Looking after him, something brought back to Waddy’s mind that sentence the old man had uttered a little while before:

“When dying once gets into a family, there’s no knowing where it will stop.”

He felt dimly that he had listened to a prophecy.


CHAPTER IX
THE NABOB RE-ENTERS CIVILISATION

IT was a lovely afternoon, two days after the events narrated in the last chapter, when a shabby stranger might have been seen slowly pacing the pavement that leads from one of those gates where a stream of ardent pilgrims disembogues into the purlieus of the Athens of America; pacing with reverent sloth up toward the Acropolis where, like fanes of gods still alive and kicking, tower the Boston State House, the Boston Anthenæum, and nobler than all, behind granite propylæa, the Boston Tremont House.

I said a shabby stranger might have been seen; he might, had anyone looked. But no one looks at shabby strangers, a fact for which this one was deeply grateful, for his name was Ira Waddy, and he was encased in a suit of Dan’l’s clothes. He was still gloomy after his wreck, indisposed for the hospitalities of his commercial correspondents, not unwilling to visit his old haunts, himself unknown.
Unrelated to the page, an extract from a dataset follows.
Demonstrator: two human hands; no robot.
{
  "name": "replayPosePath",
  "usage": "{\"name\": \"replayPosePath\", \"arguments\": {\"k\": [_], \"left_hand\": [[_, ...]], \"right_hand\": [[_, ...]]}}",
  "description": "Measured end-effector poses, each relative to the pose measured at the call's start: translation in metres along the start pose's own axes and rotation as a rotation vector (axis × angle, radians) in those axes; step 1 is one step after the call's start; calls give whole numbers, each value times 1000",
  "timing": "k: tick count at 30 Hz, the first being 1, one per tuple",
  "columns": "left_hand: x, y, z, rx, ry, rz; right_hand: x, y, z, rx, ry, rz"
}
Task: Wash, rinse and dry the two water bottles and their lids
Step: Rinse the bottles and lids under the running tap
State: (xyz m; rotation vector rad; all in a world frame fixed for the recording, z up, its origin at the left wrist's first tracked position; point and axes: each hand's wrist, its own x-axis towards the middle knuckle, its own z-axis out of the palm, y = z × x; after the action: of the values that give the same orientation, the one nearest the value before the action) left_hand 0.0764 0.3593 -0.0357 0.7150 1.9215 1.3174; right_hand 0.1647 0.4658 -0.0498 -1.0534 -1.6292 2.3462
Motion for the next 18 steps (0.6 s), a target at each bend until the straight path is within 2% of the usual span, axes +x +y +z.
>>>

His first point was of course Dullish Court, his childhood’s home; but it had changed beyond his recognition. Here, in place of the little shop, were the great Waddy Buildings, erected by his order and already trebled in value. The income of this unmortgaged property was of itself town house, country house, horses, dinners, balls, fashion and respect, the kingdoms of this world and another. Dullish Court had enlarged its borders for better perspective of these stupendous granite structures. Boston thought them more important than Mont Blanc, the Temple of Solomon, Karnac, or the Coliseum, and ciceroned the unsuspecting stranger thither.

“There, sir; what do you think of that, sir? We are plain, sir; but we are solid, sir—solid, sir, as the godlike Daniel said of us. All belong to one man. Boston boy, sir—went away with nothing; now worth millions!” and the liquid l’s of that luxurious word dwelt upon the cicerone’s tongue most Spanishly.